Dear Laila kindly provided a translation of my Al Akhbar article
The Cunning State
The scandal of rotten meat reminded the Lebanese of an issue they had forgotten: their food safety. The issue of vegetables and fruits polluted with deposits from poisonous pesticides has also receded with time.
According to press reports, it seems that the situation, as described by the minister of agriculture, is not a disaster, but it is serious. It is serious for two reasons: first, its repercussions, because it is directly connected to our general health. Second, because it reminds us of our rotten reality when it comes to citizens’ rights and the duties of the state, such as supervision of ‘cunning’ investors’ who ‘control the wheels of the economy.’
It seems, from the pictures we saw in the media, that these so called ‘warehouses’ do not meet the lowest standards even for a public toilet. But what the media lenses cannot convey is the stench of these places, full of rot. This stench now covers this whole country forcing us to inhale it with every breath we take.
Rotten meat is a small part of the decay rampant all around us. It seeps into every aspect of our daily lives. It has become so much part of the nature around us, that we do not notice it anymore.

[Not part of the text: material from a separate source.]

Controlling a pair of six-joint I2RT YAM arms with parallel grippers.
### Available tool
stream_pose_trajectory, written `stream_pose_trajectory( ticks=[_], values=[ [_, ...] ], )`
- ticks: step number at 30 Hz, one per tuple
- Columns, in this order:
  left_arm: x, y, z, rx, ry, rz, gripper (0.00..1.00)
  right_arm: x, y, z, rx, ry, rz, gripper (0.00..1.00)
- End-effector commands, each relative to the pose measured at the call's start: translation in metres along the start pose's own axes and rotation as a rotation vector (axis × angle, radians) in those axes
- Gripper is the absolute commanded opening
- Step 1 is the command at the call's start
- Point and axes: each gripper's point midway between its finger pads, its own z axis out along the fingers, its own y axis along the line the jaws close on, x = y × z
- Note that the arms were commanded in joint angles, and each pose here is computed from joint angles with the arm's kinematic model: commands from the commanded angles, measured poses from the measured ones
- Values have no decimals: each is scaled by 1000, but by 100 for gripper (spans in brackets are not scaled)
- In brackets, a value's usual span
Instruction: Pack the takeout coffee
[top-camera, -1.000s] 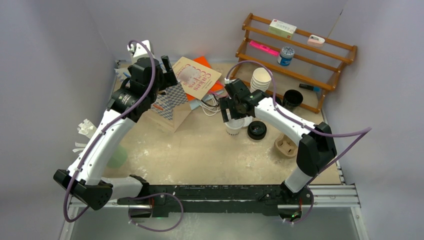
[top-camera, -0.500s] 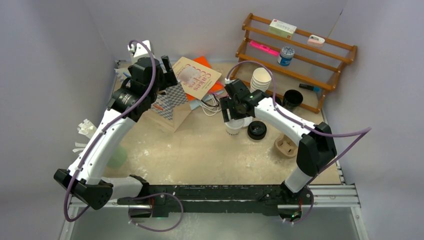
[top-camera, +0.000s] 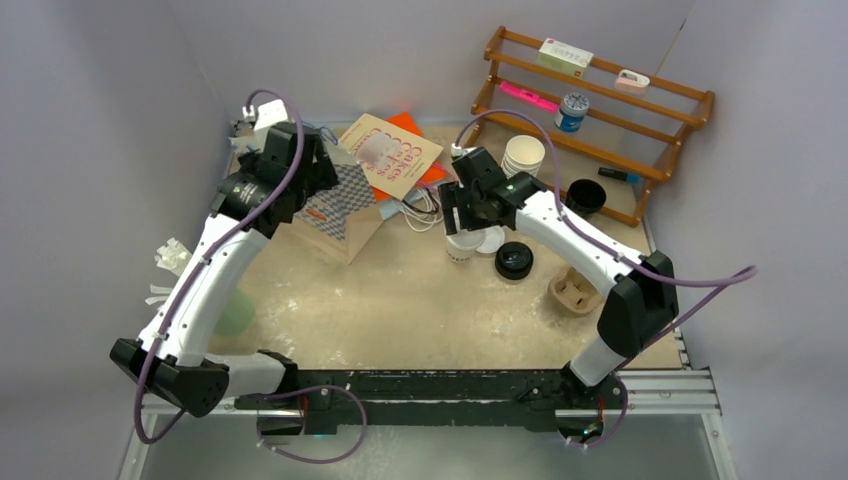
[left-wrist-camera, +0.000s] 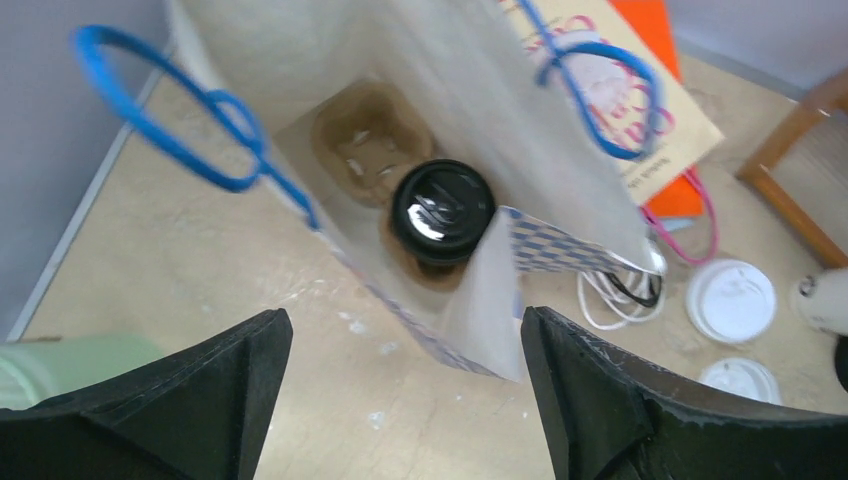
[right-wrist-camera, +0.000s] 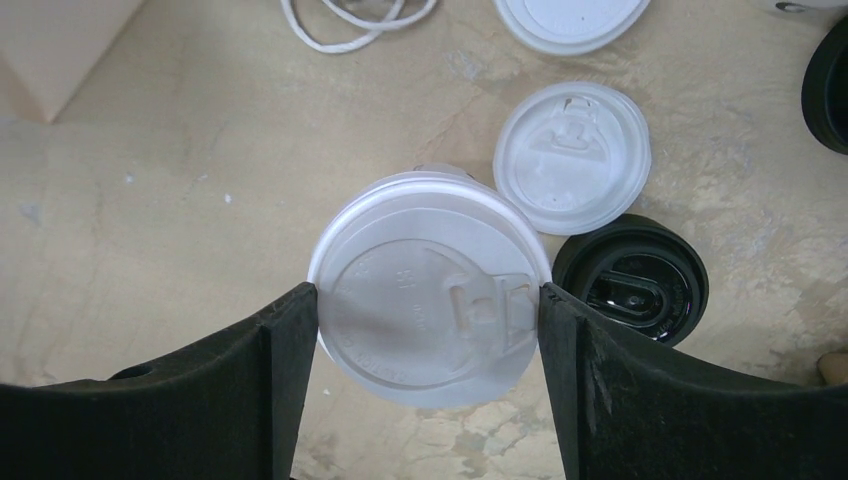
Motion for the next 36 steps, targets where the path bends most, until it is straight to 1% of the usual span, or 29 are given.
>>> stream_pose_trajectory(
  ticks=[1,3,7,10,15,18,22,25,27,29,31,32,36],
  values=[
    [-8,52,-4,-118,18,-123,91,-32,14,-42,-88,-129,41,78],
    [-12,62,5,-102,30,-182,91,-35,16,-46,-102,-138,45,78],
    [-23,63,12,-71,4,-246,91,-38,18,-49,-113,-142,43,78],
    [-26,57,18,-58,-1,-282,91,-42,19,-51,-113,-146,34,77],
    [-22,36,29,35,10,-347,90,-49,21,-53,-119,-162,22,78],
    [-10,35,39,20,41,-374,87,-53,22,-55,-123,-171,20,77],
    [7,44,51,-55,76,-406,82,-56,23,-57,-129,-182,22,77],
    [16,43,59,-78,111,-404,69,-59,24,-62,-132,-188,22,76],
    [18,39,62,-62,123,-394,54,-62,25,-68,-139,-197,22,76],
    [21,37,62,-44,139,-375,30,-65,26,-76,-152,-206,24,76],
    [24,35,57,-28,165,-351,5,-68,26,-84,-161,-218,23,76],
    [27,34,54,-21,184,-340,0,-71,26,-88,-163,-228,22,76],
    [43,27,37,44,279,-307,0,-80,27,-103,-176,-267,22,76]
  ],
)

It is the same putrid smell that comes out of government departments, in a country where the state uses all the guile it can muster against the weak without daring to even approach those who hold the reins of power.

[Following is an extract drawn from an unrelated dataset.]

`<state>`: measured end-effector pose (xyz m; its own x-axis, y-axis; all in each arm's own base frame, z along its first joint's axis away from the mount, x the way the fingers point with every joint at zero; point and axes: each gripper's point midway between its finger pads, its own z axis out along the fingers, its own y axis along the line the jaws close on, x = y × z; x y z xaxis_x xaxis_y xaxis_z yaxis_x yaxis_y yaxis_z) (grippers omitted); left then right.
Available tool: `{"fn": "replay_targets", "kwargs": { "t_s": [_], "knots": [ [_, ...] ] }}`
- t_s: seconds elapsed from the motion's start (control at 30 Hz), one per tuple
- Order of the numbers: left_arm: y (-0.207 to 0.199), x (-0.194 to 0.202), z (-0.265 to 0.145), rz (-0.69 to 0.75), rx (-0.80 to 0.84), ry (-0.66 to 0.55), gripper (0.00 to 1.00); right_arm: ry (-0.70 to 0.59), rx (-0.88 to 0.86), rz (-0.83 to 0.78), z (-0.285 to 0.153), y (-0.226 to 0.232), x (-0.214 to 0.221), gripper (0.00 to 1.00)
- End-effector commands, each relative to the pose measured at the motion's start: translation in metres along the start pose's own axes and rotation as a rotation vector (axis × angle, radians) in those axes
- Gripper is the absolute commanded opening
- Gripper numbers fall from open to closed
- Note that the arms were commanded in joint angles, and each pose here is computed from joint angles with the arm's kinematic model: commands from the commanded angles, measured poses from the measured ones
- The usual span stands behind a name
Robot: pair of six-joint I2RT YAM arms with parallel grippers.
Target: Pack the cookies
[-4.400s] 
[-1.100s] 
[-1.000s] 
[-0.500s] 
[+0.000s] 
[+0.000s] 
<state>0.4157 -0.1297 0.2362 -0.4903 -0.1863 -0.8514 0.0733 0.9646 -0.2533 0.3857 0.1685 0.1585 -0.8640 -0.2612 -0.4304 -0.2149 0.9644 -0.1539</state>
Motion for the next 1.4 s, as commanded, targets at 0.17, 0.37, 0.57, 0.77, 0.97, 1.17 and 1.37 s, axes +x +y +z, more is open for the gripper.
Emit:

There are so many examples of this rotten reality. Ask environmental activists about the case brought against a leader of one of the sects, who almost daily enchants us with sweet songs about the environment while he buries waste of unknown impact on his private land. Ask those who languish in Rumiyye prison, and other prisons which bring shame on Lebanon, waiting for years to be tried on a charge they may be innocent of.
Is it not corruption when private schools raise their fees as soon as they hear about the proposal to raise wages, so that all the gains made by the workers disappear into the pockets of the rich?
Indeed, we might get rid of this current ‘shipment’ of rotten meat, but its stench will linger on. We will smell it until the day we have a thorough ‘spring clean.’